• _GIVEN INFORMATION_:
..........

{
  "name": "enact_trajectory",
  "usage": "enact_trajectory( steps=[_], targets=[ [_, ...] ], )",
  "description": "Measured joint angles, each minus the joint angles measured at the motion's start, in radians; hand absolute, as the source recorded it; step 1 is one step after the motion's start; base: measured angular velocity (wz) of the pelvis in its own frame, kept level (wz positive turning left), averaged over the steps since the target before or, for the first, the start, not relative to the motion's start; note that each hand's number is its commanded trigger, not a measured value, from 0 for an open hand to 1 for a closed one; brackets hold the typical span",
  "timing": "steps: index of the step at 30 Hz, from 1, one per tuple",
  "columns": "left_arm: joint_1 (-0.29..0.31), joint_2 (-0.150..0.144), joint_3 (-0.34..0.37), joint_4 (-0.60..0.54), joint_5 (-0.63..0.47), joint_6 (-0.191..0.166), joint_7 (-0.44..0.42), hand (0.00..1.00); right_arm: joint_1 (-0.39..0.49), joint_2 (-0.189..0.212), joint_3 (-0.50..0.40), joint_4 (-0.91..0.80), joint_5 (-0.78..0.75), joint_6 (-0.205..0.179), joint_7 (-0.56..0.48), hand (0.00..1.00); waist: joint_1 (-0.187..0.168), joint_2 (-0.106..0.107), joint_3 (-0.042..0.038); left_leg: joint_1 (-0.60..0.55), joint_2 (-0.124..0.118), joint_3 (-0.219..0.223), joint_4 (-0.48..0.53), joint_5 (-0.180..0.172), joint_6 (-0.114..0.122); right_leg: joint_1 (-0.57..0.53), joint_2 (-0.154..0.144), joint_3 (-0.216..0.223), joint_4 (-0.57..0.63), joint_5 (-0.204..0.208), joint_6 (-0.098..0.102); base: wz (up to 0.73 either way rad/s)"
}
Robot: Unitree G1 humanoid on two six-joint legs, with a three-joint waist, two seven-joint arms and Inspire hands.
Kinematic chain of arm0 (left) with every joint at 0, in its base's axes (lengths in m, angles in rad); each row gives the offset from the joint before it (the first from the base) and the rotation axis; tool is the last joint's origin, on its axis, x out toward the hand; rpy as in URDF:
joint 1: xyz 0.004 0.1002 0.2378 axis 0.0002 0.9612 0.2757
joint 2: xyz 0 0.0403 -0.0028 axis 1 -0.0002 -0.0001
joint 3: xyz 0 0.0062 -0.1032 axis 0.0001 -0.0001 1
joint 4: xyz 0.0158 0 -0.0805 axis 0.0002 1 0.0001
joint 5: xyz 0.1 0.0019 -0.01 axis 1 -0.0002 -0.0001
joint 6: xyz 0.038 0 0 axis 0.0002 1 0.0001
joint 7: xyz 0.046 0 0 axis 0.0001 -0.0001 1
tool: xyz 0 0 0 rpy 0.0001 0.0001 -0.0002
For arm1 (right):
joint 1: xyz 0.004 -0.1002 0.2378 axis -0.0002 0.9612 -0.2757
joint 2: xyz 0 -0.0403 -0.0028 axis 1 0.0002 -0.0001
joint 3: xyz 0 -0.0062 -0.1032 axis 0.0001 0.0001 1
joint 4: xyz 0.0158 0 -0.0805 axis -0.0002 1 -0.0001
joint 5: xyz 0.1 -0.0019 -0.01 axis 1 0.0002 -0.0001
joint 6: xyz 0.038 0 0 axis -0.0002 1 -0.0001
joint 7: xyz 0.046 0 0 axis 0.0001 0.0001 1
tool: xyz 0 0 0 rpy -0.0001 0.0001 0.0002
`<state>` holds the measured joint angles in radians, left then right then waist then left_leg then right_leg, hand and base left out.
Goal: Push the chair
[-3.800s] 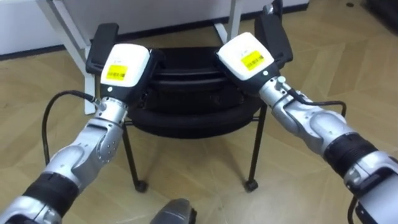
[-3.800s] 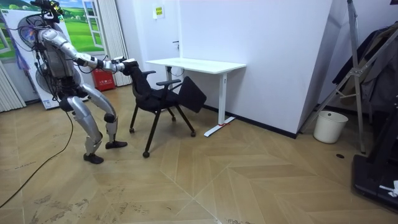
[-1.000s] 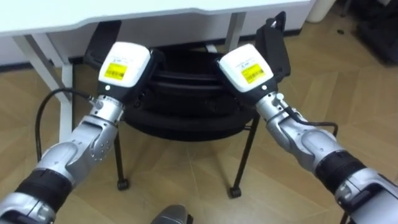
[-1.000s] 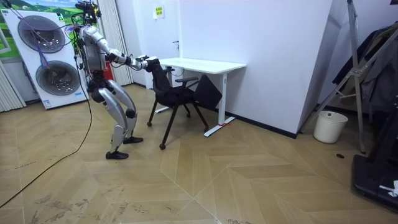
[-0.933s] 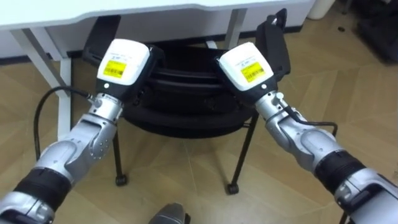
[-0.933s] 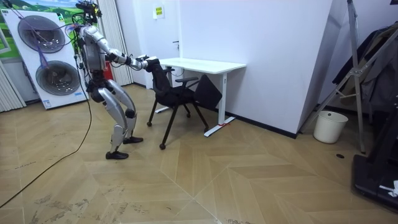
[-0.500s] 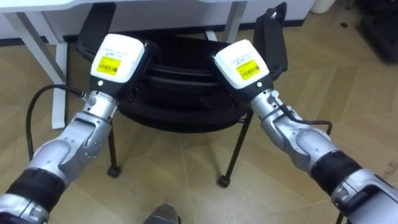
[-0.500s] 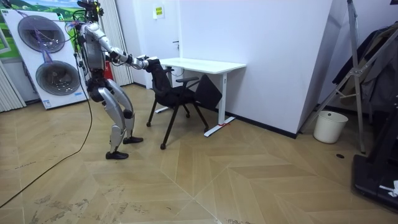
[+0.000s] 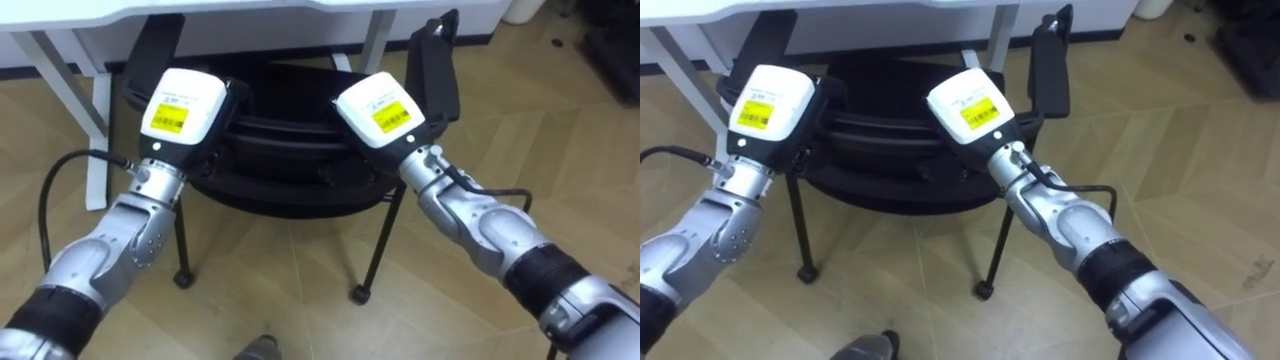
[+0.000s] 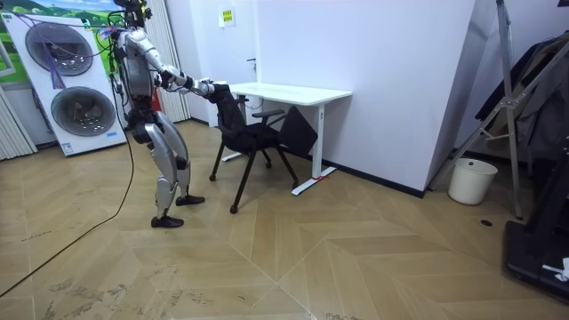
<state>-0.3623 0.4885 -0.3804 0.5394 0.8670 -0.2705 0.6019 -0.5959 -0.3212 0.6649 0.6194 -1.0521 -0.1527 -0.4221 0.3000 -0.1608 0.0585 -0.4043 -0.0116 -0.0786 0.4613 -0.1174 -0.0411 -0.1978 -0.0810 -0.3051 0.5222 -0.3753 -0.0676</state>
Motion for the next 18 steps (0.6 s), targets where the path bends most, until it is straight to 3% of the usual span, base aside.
enact_trajectory(
  steps=[4, 5, 6, 7, 8, 9, 12, 16, 18],
  targets=[
    [0.025, 0.013, 0.008, -0.032, 0.003, 0.003, -0.003, 1.0, 0.0, -0.025, 0.021, -0.054, 0.0, 0.0, 0.064, 1.0, 0.0, -0.023, -0.0145, 0.015, 0.001, -0.005, -0.039, 0.014, -0.004, 0.017, 0.009, -0.003, -0.046, 0.015, -0.002, 0.02],
    [0.029, 0.014, 0.009, -0.033, 0.008, 0.002, -0.003, 1.0, 0.0, -0.027, 0.023, -0.057, 0.0, -0.001, 0.072, 0.56, 0.001, -0.025, -0.0153, 0.021, 0.001, -0.006, -0.045, 0.015, -0.004, 0.024, 0.011, -0.004, -0.055, 0.017, -0.002, 0.0],
    [0.04, 0.013, 0.015, -0.036, 0.017, 0.002, -0.003, 1.0, 0.002, -0.028, 0.028, -0.064, 0.0, -0.001, 0.088, 0.56, 0.001, -0.028, -0.0154, 0.036, 0.001, -0.005, -0.056, 0.016, -0.005, 0.037, 0.012, -0.005, -0.071, 0.021, -0.001, 0.0],
    [0.055, 0.012, 0.022, -0.048, 0.029, 0.002, -0.004, 0.15, 0.016, -0.032, 0.028, -0.081, -0.001, 0.001, 0.1, 0.0, 0.001, -0.033, -0.0189, 0.044, -0.001, -0.005, -0.063, 0.016, -0.005, 0.043, 0.012, -0.005, -0.08, 0.022, -0.001, 0.0],
    [0.063, 0.012, 0.025, -0.055, 0.035, 0.002, -0.004, 0.0, 0.024, -0.033, 0.028, -0.088, -0.001, 0.001, 0.101, 0.0, 0.001, -0.036, -0.0209, 0.047, -0.001, -0.005, -0.068, 0.016, -0.005, 0.046, 0.012, -0.005, -0.086, 0.022, 0.0, 0.0],
    [0.078, 0.013, 0.029, -0.072, 0.042, 0.004, -0.004, 0.0, 0.033, -0.037, 0.028, -0.102, -0.001, 0.001, 0.109, 0.0, 0.002, -0.043, -0.0256, 0.051, -0.002, -0.005, -0.072, 0.016, -0.004, 0.056, 0.012, -0.006, -0.095, 0.024, 0.001, 0.04],
    [0.098, 0.001, 0.034, -0.082, 0.044, 0.022, -0.009, 0.0, 0.04, -0.04, 0.028, -0.12, 0.001, 0.002, 0.151, 0.0, 0.001, -0.045, -0.0264, 0.076, -0.004, -0.01, -0.084, 0.016, -0.004, 0.093, 0.016, -0.018, -0.122, 0.03, 0.004, 0.07],
    [0.125, -0.08, 0.078, -0.107, 0.005, 0.057, -0.028, 0.0, 0.041, -0.042, 0.021, -0.121, 0.035, 0.004, 0.205, 0.0, 0.002, -0.046, -0.0269, 0.099, -0.003, -0.012, -0.091, 0.016, -0.004, 0.126, 0.021, -0.029, -0.151, 0.035, 0.004, 0.1],
    [0.134, -0.091, 0.094, -0.113, -0.014, 0.056, -0.048, 0.0, 0.041, -0.044, 0.018, -0.127, 0.055, 0.003, 0.226, 0.0, 0.001, -0.046, -0.0271, 0.112, -0.002, -0.011, -0.095, 0.016, -0.004, 0.142, 0.023, -0.029, -0.162, 0.037, 0.005, 0.0]
  ],
)
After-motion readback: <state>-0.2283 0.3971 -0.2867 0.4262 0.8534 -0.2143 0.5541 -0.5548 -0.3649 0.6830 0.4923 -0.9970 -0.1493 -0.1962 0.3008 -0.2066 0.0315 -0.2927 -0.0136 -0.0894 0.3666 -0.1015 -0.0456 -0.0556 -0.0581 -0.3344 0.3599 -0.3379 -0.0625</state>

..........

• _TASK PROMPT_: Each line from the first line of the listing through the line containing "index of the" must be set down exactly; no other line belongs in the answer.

• _ANSWER SECTION_:
{
  "name": "enact_trajectory",
  "usage": "enact_trajectory( steps=[_], targets=[ [_, ...] ], )",
  "description": "Measured joint angles, each minus the joint angles measured at the motion's start, in radians; hand absolute, as the source recorded it; step 1 is one step after the motion's start; base: measured angular velocity (wz) of the pelvis in its own frame, kept level (wz positive turning left), averaged over the steps since the target before or, for the first, the start, not relative to the motion's start; note that each hand's number is its commanded trigger, not a measured value, from 0 for an open hand to 1 for a closed one; brackets hold the typical span",
  "timing": "steps: index of the step at 30 Hz, from 1, one per tuple",

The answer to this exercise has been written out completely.